Increasingly it seems to me that the Genesis account is not intended to say what it has been made to say. Also, I have been unable to find any evidence of anything like young earth creationism prior to about 1850. This would seem to indicate that it is not part of historical Christian belief, but rather a reaction against certain modern anti-Christian influences. Today its wide acceptance among Evangelicals is probably due to the threat posed by the Neo-Darwinist philosophy of people like Richard Dawkins, which is indeed hostile to Christianity, but goes far beyond the actual scientific theory of evolution.

Christianity does, of course, insist that God created the world. Furthermore, it seems that, although man himself was formed from the earth, and woman from man, rather than ex nihilo (Gen. 2:7, 2:22), God "breathes the breath of life" into the man, and this, certainly, tells us that Christians must hold that something unique happened at the creation of the first man, which did not happen with regard to the animals.

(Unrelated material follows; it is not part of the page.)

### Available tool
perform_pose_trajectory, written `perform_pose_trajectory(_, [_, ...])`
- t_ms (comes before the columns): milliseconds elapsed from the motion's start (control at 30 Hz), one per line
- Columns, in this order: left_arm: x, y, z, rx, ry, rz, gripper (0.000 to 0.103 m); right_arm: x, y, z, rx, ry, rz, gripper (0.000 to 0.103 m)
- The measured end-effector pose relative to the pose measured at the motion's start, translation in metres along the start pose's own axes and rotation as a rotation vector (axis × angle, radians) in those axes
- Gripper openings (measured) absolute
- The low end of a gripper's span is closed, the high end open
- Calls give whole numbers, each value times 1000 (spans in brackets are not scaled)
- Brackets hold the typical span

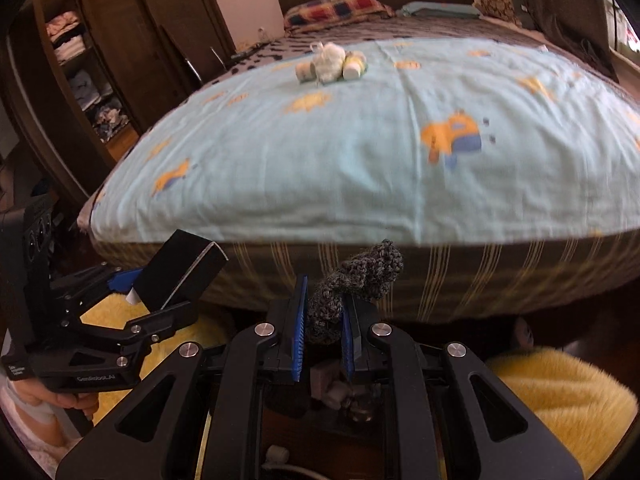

I certainly have yet to be completely converted to having no qualms about accepting evolutionary theory as presently understood by science, but through the considerations listed above, I am beginning to see that there really is no good reason to suppose that Christianity requires belief even in the limited form of young earth creationism that I had previously accepted (as I had often said, "the earth as we know it today was formed by God from chaos six to ten thousand years ago" - this is nothing so radical as the position Fischer argues against, but still somewhat troubling). This is something I intend to continue to evaluate critically, as I am still uncertain as to exactly what it is we are supposed to understand as the message of the early chapters of Genesis. In particular, it still seems to me that because of the way Christian theology draws lessons from history it is necessary that the story of Adam and Eve and the garden records a real event (though perhaps not completely literally) through which sin entered the world, and that all human beings alive today are their descendents.